I don’t think that this is a frequently answered question, but my apologies if it turns out to be a canard.
I’m testing some code here on an unbadged “Uno compatible”. I fully accept that it might not be manufactured to the same standard as a genuine board, and that the problem I’ll describe might not occur on better hardware.
The program I’m running outputs, among other things, the maximum time that the main loop takes to run and the SRAM usage.
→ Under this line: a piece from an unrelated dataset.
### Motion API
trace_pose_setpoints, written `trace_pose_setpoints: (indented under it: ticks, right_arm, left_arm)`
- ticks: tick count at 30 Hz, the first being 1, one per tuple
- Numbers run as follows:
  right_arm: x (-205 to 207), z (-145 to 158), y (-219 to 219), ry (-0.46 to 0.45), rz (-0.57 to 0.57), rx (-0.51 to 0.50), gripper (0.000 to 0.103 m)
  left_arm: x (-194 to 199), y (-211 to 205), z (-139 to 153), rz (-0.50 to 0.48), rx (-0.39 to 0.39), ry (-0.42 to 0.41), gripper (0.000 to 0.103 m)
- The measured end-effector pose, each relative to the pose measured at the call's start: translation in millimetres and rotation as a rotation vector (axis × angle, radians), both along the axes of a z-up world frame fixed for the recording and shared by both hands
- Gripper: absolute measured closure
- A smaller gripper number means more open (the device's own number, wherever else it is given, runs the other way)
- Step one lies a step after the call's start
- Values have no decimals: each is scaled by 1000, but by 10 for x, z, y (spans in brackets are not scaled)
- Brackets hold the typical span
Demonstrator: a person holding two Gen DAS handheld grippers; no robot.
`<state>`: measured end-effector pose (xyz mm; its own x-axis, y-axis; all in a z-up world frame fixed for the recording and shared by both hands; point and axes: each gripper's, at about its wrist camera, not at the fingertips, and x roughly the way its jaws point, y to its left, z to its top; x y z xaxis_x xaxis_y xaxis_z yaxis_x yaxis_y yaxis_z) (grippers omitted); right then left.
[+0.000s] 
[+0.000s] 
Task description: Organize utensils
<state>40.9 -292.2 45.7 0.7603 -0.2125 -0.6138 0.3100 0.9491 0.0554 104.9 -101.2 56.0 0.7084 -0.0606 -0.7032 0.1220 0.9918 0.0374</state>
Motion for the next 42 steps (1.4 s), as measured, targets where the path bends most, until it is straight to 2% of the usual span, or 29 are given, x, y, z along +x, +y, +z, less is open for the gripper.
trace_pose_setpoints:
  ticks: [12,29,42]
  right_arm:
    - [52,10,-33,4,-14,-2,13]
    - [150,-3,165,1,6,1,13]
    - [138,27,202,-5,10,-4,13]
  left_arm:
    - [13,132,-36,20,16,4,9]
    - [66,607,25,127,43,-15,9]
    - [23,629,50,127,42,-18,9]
The latter uses code from Measuring Memory Usage | Memories of an Arduino | Adafruit Learning System, in general both values are stable:
SERIAL.print(F(" < ")); SERIAL.print(avgLoop); SERIAL.print(F(" < ")); SERIAL.print(busyLoop); SERIAL.print(F(" 0x")); SERIAL.print(busyLoop, HEX); SERIAL.print(F(" uSec")); SERIAL.print(F(", SRAM: ")); int zz = freeMemory(); SERIAL.print(zz /* freeMemory() */ ); SERIAL.print(F(" 0x")); SERIAL.print(zz, HEX);
Output normally looks like this:
Loop: 216 < 237 < 18728 0x4928 uSec, SRAM: 2285 0x8ED
In addition, the test version of the program outputs cryptic messages showing the transitions of a state machine, where those messages do not use F() so they come from RAM rather than being pulled directly from Flash.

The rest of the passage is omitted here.